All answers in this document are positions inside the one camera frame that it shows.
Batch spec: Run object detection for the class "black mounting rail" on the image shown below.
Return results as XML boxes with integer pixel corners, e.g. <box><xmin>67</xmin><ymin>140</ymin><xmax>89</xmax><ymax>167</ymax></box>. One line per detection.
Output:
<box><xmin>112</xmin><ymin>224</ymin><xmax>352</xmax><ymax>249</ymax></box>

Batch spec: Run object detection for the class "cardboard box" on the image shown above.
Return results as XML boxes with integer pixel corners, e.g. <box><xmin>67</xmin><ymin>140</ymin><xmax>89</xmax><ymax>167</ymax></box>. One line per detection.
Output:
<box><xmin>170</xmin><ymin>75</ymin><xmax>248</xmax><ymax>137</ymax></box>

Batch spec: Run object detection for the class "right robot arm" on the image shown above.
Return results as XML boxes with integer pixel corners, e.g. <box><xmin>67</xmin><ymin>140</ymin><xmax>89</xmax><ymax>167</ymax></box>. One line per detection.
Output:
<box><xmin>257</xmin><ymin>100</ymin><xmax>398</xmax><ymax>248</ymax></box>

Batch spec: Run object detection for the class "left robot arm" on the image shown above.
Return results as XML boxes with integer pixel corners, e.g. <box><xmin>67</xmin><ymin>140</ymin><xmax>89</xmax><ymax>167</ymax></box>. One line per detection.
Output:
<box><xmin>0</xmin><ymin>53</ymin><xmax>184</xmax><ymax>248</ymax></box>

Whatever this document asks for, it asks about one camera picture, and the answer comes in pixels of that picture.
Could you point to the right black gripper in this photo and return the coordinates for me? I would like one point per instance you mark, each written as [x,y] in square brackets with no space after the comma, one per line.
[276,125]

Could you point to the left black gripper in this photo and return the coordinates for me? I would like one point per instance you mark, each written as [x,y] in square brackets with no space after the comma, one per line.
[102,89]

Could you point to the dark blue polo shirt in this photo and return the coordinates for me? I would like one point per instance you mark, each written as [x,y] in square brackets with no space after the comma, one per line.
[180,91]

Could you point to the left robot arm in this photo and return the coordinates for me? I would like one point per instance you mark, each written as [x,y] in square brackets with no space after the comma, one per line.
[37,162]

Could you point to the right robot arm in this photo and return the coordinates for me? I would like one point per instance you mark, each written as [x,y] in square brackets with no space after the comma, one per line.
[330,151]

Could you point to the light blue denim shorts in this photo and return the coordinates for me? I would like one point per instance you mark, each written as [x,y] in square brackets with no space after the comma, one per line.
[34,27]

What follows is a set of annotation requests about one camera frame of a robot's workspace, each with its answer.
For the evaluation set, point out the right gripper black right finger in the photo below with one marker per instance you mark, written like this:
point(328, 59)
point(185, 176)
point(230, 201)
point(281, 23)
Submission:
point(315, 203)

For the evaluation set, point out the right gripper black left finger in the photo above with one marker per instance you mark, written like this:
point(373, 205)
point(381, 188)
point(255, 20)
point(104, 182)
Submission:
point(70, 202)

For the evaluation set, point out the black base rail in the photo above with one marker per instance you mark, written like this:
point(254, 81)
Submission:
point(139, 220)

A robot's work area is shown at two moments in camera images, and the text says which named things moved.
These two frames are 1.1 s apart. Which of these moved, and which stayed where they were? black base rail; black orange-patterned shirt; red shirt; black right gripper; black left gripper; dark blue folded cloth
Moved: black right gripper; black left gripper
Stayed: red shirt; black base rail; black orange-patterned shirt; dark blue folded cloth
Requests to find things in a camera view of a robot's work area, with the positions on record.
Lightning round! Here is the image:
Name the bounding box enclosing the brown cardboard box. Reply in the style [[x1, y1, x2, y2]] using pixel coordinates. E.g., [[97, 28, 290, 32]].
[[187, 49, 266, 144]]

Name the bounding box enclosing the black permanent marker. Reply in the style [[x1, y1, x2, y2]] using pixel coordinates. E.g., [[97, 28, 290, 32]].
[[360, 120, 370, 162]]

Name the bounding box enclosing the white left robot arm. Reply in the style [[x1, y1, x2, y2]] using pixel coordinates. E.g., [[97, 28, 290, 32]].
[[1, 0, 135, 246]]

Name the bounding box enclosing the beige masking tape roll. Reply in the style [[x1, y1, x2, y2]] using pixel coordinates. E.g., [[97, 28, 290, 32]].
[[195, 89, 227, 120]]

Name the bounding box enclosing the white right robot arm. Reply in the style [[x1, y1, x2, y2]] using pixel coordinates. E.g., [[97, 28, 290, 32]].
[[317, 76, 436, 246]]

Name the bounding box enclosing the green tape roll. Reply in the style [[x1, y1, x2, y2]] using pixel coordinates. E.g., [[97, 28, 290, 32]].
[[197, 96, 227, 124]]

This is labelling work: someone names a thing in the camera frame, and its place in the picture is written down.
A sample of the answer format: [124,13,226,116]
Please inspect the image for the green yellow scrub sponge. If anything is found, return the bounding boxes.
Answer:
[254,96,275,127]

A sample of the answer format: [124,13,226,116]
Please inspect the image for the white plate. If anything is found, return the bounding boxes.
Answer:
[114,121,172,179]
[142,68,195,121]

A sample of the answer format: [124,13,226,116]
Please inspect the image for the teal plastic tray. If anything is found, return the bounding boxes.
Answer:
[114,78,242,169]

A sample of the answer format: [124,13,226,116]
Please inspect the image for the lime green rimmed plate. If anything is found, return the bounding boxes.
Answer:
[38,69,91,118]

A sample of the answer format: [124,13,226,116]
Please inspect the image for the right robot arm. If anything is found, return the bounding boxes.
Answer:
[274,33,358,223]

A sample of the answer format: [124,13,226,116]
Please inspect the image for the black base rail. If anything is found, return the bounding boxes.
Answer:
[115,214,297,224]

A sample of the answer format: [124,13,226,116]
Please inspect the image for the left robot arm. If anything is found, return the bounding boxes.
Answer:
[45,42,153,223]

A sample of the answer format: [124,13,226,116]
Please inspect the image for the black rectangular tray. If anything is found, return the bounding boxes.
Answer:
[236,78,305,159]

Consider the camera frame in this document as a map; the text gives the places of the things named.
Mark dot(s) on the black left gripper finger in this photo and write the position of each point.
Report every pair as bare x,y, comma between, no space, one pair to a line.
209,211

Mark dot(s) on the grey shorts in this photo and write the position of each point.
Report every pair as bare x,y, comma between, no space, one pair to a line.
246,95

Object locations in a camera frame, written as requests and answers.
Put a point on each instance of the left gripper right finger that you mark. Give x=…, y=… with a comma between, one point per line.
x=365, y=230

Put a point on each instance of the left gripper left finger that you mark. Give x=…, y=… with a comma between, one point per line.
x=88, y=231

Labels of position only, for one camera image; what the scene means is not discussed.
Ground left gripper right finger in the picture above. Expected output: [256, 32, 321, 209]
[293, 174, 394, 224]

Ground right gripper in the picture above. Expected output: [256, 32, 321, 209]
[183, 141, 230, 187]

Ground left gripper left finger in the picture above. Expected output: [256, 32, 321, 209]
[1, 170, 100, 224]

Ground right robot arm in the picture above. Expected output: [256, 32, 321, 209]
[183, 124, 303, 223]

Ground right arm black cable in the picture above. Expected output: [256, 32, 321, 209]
----
Reproduce the data shown above with every line intact.

All answers in this document are positions inside the one camera frame that it shows.
Batch spec: Run object detection for the class "black mounting rail" on the image shown below.
Return results as XML boxes with integer pixel corners, e.g. <box><xmin>67</xmin><ymin>140</ymin><xmax>89</xmax><ymax>167</ymax></box>. One line per detection.
Output:
<box><xmin>112</xmin><ymin>224</ymin><xmax>352</xmax><ymax>249</ymax></box>

Batch spec: Run object detection for the class "cardboard box" on the image shown above.
Return results as XML boxes with integer pixel corners, e.g. <box><xmin>67</xmin><ymin>140</ymin><xmax>89</xmax><ymax>167</ymax></box>. One line per detection.
Output:
<box><xmin>170</xmin><ymin>75</ymin><xmax>248</xmax><ymax>137</ymax></box>

Batch spec: Run object detection for the class "right robot arm" on the image shown above.
Return results as XML boxes with integer pixel corners, e.g. <box><xmin>67</xmin><ymin>140</ymin><xmax>89</xmax><ymax>167</ymax></box>. One line per detection.
Output:
<box><xmin>257</xmin><ymin>100</ymin><xmax>398</xmax><ymax>248</ymax></box>

Batch spec: Run object detection for the class "left robot arm" on the image shown above.
Return results as XML boxes with integer pixel corners, e.g. <box><xmin>67</xmin><ymin>140</ymin><xmax>89</xmax><ymax>167</ymax></box>. One line per detection.
Output:
<box><xmin>0</xmin><ymin>53</ymin><xmax>184</xmax><ymax>248</ymax></box>

Whatever this document asks for, it asks about one camera picture, and the answer comes in pixels of that picture.
Could you point to the right black gripper in this photo and return the coordinates for me? I would like one point per instance you mark, each written as [x,y] in square brackets with no space after the comma, one per line.
[276,125]

Could you point to the left black gripper in this photo and return the coordinates for me? I would like one point per instance you mark, each written as [x,y] in square brackets with no space after the comma, one per line.
[102,89]

Could you point to the dark blue polo shirt in this photo and return the coordinates for me? I would like one point per instance you mark, each written as [x,y] in square brackets with no space after the comma, one per line.
[180,91]

Could you point to the left robot arm in this photo and return the coordinates for me? I would like one point per instance you mark, each written as [x,y] in square brackets with no space after the comma, one per line.
[37,162]

Could you point to the right robot arm in this photo and return the coordinates for me? I would like one point per instance you mark, each written as [x,y] in square brackets with no space after the comma, one per line.
[330,151]

Could you point to the light blue denim shorts in this photo and return the coordinates for me? I would like one point per instance you mark, each written as [x,y] in square brackets with no space after the comma, one per line.
[34,27]

What follows is a set of annotation requests about one camera frame of a robot's workspace, each with its answer.
For the evaluation set, point out the right gripper black right finger in the photo below with one marker per instance you mark, written like this:
point(328, 59)
point(185, 176)
point(230, 201)
point(281, 23)
Submission:
point(315, 203)

For the evaluation set, point out the right gripper black left finger in the photo above with one marker per instance you mark, written like this:
point(373, 205)
point(381, 188)
point(255, 20)
point(104, 182)
Submission:
point(70, 202)

For the evaluation set, point out the black base rail in the photo above with one marker per instance you mark, written like this:
point(254, 81)
Submission:
point(139, 220)

A robot's work area is shown at two moments in camera images, and the text says which named things moved.
These two frames are 1.1 s apart. Which of these moved, and which stayed where they were? black base rail; black orange-patterned shirt; red shirt; black right gripper; black left gripper; dark blue folded cloth
Moved: black right gripper; black left gripper
Stayed: red shirt; black base rail; black orange-patterned shirt; dark blue folded cloth
Requests to find things in a camera view of a robot's work area, with the positions on record.
Lightning round! Here is the image:
Name the bounding box enclosing the brown cardboard box. Reply in the style [[x1, y1, x2, y2]] using pixel coordinates. E.g., [[97, 28, 290, 32]].
[[187, 49, 266, 144]]

Name the bounding box enclosing the black permanent marker. Reply in the style [[x1, y1, x2, y2]] using pixel coordinates. E.g., [[97, 28, 290, 32]].
[[360, 120, 370, 162]]

Name the bounding box enclosing the white left robot arm. Reply in the style [[x1, y1, x2, y2]] using pixel coordinates. E.g., [[97, 28, 290, 32]].
[[1, 0, 135, 246]]

Name the bounding box enclosing the beige masking tape roll. Reply in the style [[x1, y1, x2, y2]] using pixel coordinates. E.g., [[97, 28, 290, 32]].
[[195, 89, 227, 120]]

Name the bounding box enclosing the white right robot arm. Reply in the style [[x1, y1, x2, y2]] using pixel coordinates. E.g., [[97, 28, 290, 32]].
[[317, 76, 436, 246]]

Name the bounding box enclosing the green tape roll. Reply in the style [[x1, y1, x2, y2]] using pixel coordinates. E.g., [[97, 28, 290, 32]].
[[197, 96, 227, 124]]

This is labelling work: someone names a thing in the camera frame, and its place in the picture is written down.
A sample of the answer format: [124,13,226,116]
Please inspect the image for the green yellow scrub sponge. If anything is found, return the bounding boxes.
Answer:
[254,96,275,127]

A sample of the answer format: [124,13,226,116]
Please inspect the image for the white plate. If anything is found, return the bounding boxes.
Answer:
[114,121,172,179]
[142,68,195,121]

A sample of the answer format: [124,13,226,116]
Please inspect the image for the teal plastic tray. If anything is found, return the bounding boxes.
Answer:
[114,78,242,169]

A sample of the answer format: [124,13,226,116]
Please inspect the image for the lime green rimmed plate. If anything is found, return the bounding boxes.
Answer:
[38,69,91,118]

A sample of the answer format: [124,13,226,116]
Please inspect the image for the right robot arm. If anything is found, return the bounding boxes.
Answer:
[274,33,358,223]

A sample of the answer format: [124,13,226,116]
Please inspect the image for the black base rail. If anything is found, return the bounding boxes.
Answer:
[115,214,297,224]

A sample of the answer format: [124,13,226,116]
Please inspect the image for the left robot arm. If anything is found, return the bounding boxes.
Answer:
[45,42,153,223]

A sample of the answer format: [124,13,226,116]
Please inspect the image for the black rectangular tray. If anything is found, return the bounding boxes.
Answer:
[236,78,305,159]

Consider the camera frame in this document as a map; the text gives the places of the things named.
Mark dot(s) on the black left gripper finger in this photo and write the position of each point.
Report every pair as bare x,y, comma between, no space, one pair to a line.
209,211

Mark dot(s) on the grey shorts in this photo and write the position of each point.
Report every pair as bare x,y, comma between, no space, one pair to a line.
246,95

Object locations in a camera frame, written as requests and answers.
Put a point on each instance of the left gripper right finger that you mark. Give x=…, y=… with a comma between, one point per line.
x=365, y=230

Put a point on each instance of the left gripper left finger that you mark. Give x=…, y=… with a comma between, one point per line.
x=88, y=231

Labels of position only, for one camera image; what the scene means is not discussed.
Ground left gripper right finger in the picture above. Expected output: [256, 32, 321, 209]
[293, 174, 394, 224]

Ground right gripper in the picture above. Expected output: [256, 32, 321, 209]
[183, 141, 230, 187]

Ground left gripper left finger in the picture above. Expected output: [256, 32, 321, 209]
[1, 170, 100, 224]

Ground right robot arm in the picture above. Expected output: [256, 32, 321, 209]
[183, 124, 303, 223]

Ground right arm black cable in the picture above. Expected output: [256, 32, 321, 209]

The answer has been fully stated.